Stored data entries
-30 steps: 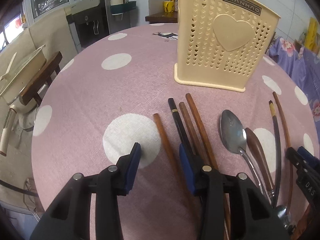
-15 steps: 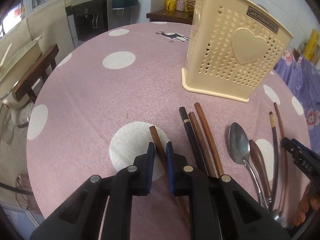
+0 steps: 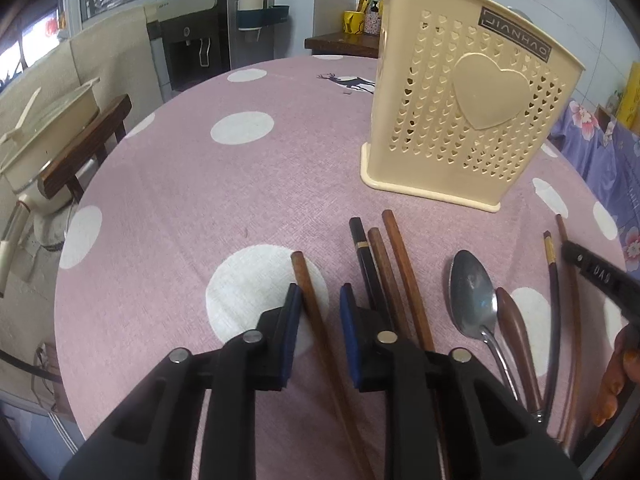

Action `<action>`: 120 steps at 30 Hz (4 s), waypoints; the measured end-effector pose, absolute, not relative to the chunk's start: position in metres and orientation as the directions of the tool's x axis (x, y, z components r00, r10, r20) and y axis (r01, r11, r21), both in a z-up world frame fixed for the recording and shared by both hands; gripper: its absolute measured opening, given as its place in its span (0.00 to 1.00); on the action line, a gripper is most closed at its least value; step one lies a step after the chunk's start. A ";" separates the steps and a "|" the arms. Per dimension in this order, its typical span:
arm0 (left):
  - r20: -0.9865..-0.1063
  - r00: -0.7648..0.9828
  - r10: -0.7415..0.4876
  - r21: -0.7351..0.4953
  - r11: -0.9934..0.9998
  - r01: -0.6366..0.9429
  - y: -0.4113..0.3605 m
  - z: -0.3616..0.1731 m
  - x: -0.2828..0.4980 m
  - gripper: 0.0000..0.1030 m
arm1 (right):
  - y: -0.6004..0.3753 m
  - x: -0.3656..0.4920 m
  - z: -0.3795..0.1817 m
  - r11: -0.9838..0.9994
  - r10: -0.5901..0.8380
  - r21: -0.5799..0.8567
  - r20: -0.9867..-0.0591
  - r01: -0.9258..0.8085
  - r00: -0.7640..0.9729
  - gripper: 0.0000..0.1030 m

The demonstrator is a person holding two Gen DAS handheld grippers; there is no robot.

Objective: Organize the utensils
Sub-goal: 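Grasp a wooden chopstick with each tool and lift them, then lower both held chopsticks into the cream holder, then open both tools and withdraw them from the holder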

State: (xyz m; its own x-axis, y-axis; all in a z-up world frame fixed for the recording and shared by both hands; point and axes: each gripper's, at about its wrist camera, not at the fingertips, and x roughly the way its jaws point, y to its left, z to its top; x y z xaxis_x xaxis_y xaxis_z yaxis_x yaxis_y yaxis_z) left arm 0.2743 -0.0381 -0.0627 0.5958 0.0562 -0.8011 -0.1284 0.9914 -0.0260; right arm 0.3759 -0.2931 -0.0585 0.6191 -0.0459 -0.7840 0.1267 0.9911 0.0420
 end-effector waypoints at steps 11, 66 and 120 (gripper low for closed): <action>-0.812 0.583 0.019 -0.050 0.994 -0.102 -0.025 -0.062 0.291 0.10 | -0.299 0.383 -0.058 0.993 0.014 0.086 -0.783 0.086 0.622 0.07; -0.434 0.899 -0.064 -0.158 0.987 -0.006 0.014 0.119 0.261 0.08 | -0.310 0.316 0.107 0.979 0.180 0.174 -0.470 -0.110 0.864 0.07; -0.519 0.827 -0.217 -0.236 0.966 0.106 -0.031 0.112 0.369 0.08 | -0.227 0.406 0.124 0.965 0.225 0.214 -0.391 -0.149 0.893 0.07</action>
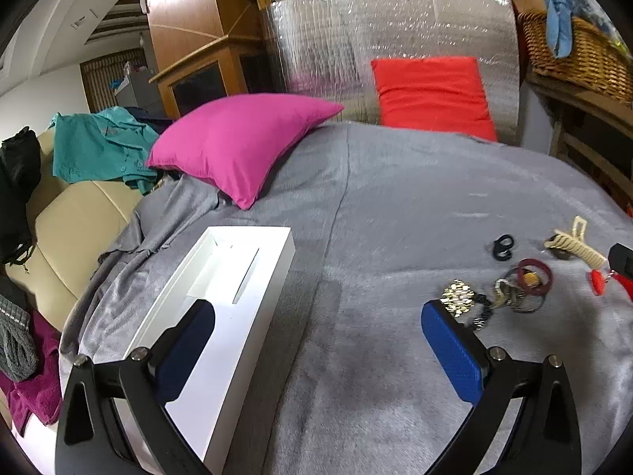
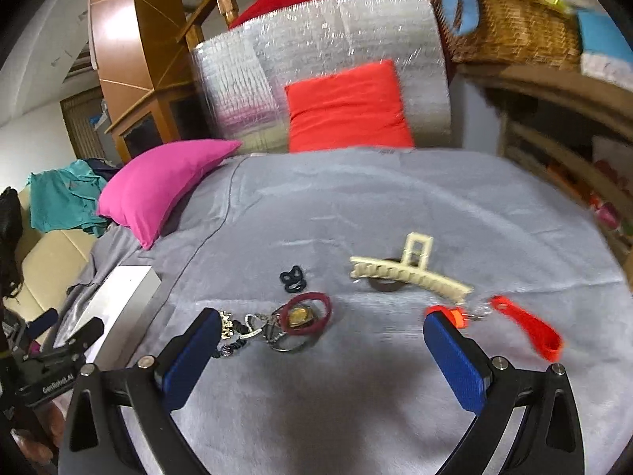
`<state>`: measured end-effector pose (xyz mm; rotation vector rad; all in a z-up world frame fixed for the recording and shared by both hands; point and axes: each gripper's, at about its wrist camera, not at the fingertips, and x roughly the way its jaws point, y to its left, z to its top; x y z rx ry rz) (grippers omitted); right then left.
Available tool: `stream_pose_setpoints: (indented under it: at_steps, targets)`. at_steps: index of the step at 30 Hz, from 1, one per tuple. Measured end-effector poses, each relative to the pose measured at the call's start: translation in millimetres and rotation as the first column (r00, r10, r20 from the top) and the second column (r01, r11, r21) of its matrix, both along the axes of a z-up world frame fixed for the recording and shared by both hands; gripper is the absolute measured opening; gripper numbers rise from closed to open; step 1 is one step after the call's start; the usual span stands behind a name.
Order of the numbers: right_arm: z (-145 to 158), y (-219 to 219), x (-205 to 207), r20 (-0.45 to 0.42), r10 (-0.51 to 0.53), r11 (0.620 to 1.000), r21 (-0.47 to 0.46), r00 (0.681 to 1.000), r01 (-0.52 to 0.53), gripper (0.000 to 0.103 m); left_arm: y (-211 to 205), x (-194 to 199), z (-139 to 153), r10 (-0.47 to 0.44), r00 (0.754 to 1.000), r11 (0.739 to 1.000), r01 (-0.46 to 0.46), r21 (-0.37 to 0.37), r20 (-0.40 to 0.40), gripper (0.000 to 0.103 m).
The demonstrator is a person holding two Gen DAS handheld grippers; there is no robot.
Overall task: Organize jewelry
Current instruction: 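Lower the right tool onto the maroon hair tie and close it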
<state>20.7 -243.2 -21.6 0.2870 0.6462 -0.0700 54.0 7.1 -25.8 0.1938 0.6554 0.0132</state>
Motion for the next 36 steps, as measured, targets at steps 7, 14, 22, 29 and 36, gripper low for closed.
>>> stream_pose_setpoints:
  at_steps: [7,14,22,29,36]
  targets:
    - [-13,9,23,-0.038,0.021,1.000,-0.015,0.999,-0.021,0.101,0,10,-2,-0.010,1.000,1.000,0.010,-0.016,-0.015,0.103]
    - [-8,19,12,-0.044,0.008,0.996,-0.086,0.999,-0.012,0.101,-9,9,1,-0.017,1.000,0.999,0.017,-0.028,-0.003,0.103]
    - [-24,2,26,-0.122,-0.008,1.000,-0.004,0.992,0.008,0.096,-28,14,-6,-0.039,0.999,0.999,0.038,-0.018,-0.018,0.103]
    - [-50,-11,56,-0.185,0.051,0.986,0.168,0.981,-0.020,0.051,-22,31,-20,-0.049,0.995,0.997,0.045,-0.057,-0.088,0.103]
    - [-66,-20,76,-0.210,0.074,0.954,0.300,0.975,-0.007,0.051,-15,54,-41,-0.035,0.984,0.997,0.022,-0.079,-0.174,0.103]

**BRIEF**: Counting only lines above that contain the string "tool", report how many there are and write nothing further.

**TASK RESULT**: 4